> Work request
When a picture appears among the records, leave it out, and copy all else exactly.

Data excerpts:

-------------------------

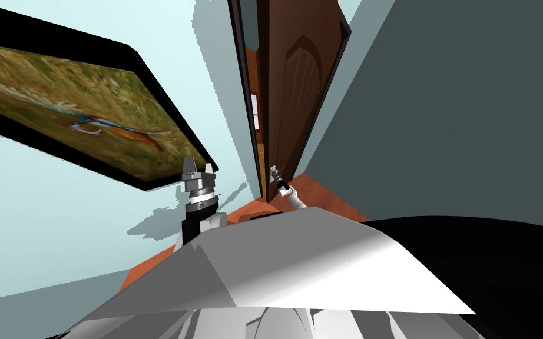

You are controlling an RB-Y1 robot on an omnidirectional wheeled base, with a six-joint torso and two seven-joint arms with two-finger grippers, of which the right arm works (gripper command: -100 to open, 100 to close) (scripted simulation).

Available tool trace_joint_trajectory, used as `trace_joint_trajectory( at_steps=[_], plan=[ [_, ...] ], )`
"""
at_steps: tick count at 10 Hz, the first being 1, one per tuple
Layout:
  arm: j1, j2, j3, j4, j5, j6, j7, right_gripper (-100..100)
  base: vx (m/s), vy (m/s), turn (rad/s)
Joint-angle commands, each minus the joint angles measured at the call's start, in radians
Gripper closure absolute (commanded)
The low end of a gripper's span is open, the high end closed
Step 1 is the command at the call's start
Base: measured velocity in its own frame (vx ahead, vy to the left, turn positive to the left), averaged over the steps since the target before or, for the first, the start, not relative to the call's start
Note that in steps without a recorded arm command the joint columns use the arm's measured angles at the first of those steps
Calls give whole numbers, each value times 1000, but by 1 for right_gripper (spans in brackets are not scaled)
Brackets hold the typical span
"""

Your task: Pull the door open

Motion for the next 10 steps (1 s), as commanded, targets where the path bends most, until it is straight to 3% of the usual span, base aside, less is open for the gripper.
trace_joint_trajectory(
  at_steps=[1, 10],
  plan=[
    [11, -19, -3, -2, -23, 9, -47, 100, -73, -73, 146],
    [2, -65, 26, 6, -146, -38, -283, 100, -62, -69, 128]
  ],
)
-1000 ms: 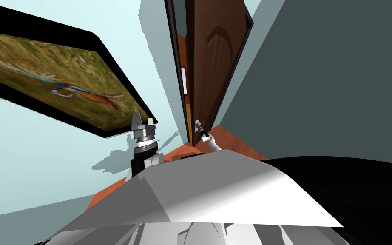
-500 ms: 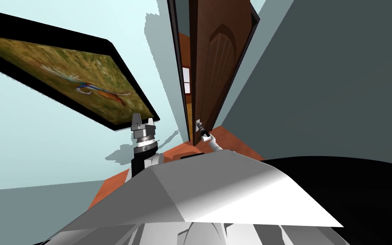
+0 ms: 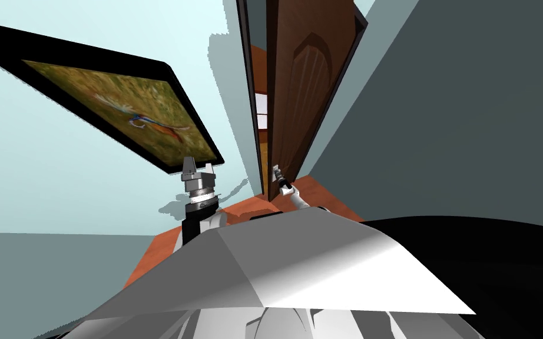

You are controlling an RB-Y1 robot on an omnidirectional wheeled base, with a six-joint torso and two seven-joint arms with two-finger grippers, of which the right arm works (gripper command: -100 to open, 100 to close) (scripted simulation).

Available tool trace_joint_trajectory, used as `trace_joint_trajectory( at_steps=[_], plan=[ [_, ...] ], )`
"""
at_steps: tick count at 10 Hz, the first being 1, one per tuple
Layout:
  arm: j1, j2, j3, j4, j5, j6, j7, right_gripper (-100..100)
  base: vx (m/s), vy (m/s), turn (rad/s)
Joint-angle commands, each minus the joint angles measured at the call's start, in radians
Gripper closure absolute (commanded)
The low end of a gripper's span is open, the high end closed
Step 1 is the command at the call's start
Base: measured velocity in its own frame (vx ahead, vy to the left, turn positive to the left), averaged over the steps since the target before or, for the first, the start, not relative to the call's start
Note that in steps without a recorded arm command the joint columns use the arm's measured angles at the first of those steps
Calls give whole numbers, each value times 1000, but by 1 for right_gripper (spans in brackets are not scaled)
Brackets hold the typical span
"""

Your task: Pull the door open

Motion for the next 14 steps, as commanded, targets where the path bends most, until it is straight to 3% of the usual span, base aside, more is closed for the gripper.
trace_joint_trajectory(
  at_steps=[1, 5, 6, 11, 12, 13, 14],
  plan=[
    [8, -9, -3, 12, -12, 2, -30, 100, -44, -58, 67],
    [4, -28, 9, 16, -64, -18, -135, 100, -46, -52, 111],
    [7, -36, 19, -4, -29, -40, -79, -100, -48, -20, 60],
    [46, -109, 44, -43, 58, -102, 45, -100, -22, -13, 14],
    [46, -109, 44, -43, 58, -102, 51, -100, -7, -19, 6],
    [56, -128, 51, -54, 80, -117, 89, -100, -4, -19, -2],
    [56, -128, 51, -54, 80, -117, 89, -100, -19, -18, -4]
  ],
)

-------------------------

> Answer for this exercise
You are controlling an RB-Y1 robot on an omnidirectional wheeled base, with a six-joint torso and two seven-joint arms with two-finger grippers, of which the right arm works (gripper command: -100 to open, 100 to close) (scripted simulation).

Available tool trace_joint_trajectory, used as `trace_joint_trajectory( at_steps=[_], plan=[ [_, ...] ], )`
"""
at_steps: tick count at 10 Hz, the first being 1, one per tuple
Layout:
  arm: j1, j2, j3, j4, j5, j6, j7, right_gripper (-100..100)
  base: vx (m/s), vy (m/s), turn (rad/s)
Joint-angle commands, each minus the joint angles measured at the call's start, in radians
Gripper closure absolute (commanded)
The low end of a gripper's span is open, the high end closed
Step 1 is the command at the call's start
Base: measured velocity in its own frame (vx ahead, vy to the left, turn positive to the left), averaged over the steps since the target before or, for the first, the start, not relative to the call's start
Note that in steps without a recorded arm command the joint columns use the arm's measured angles at the first of those steps
Calls give whole numbers, each value times 1000, but by 1 for right_gripper (spans in brackets are not scaled)
Brackets hold the typical span
"""

Your task: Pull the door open

Motion for the next 10 steps (1 s), as commanded, targets where the path bends most, until it is straight to 3% of the usual span, base aside, less is open for the gripper.
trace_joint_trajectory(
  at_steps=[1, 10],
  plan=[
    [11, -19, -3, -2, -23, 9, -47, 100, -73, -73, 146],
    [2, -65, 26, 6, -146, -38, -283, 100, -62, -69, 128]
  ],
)
-1000 ms: 
-500 ms: 
+0 ms: 

You are controlling an RB-Y1 robot on an omnidirectional wheeled base, with a six-joint torso and two seven-joint arms with two-finger grippers, of which the right arm works (gripper command: -100 to open, 100 to close) (scripted simulation).

Available tool trace_joint_trajectory, used as `trace_joint_trajectory( at_steps=[_], plan=[ [_, ...] ], )`
"""
at_steps: tick count at 10 Hz, the first being 1, one per tuple
Layout:
  arm: j1, j2, j3, j4, j5, j6, j7, right_gripper (-100..100)
  base: vx (m/s), vy (m/s), turn (rad/s)
Joint-angle commands, each minus the joint angles measured at the call's start, in radians
Gripper closure absolute (commanded)
The low end of a gripper's span is open, the high end closed
Step 1 is the command at the call's start
Base: measured velocity in its own frame (vx ahead, vy to the left, turn positive to the left), averaged over the steps since the target before or, for the first, the start, not relative to the call's start
Note that in steps without a recorded arm command the joint columns use the arm's measured angles at the first of those steps
Calls give whole numbers, each value times 1000, but by 1 for right_gripper (spans in brackets are not scaled)
Brackets hold the typical span
"""

Your task: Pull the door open

Motion for the next 14 steps, as commanded, targets where the path bends most, until it is straight to 3% of the usual span, base aside, more is closed for the gripper.
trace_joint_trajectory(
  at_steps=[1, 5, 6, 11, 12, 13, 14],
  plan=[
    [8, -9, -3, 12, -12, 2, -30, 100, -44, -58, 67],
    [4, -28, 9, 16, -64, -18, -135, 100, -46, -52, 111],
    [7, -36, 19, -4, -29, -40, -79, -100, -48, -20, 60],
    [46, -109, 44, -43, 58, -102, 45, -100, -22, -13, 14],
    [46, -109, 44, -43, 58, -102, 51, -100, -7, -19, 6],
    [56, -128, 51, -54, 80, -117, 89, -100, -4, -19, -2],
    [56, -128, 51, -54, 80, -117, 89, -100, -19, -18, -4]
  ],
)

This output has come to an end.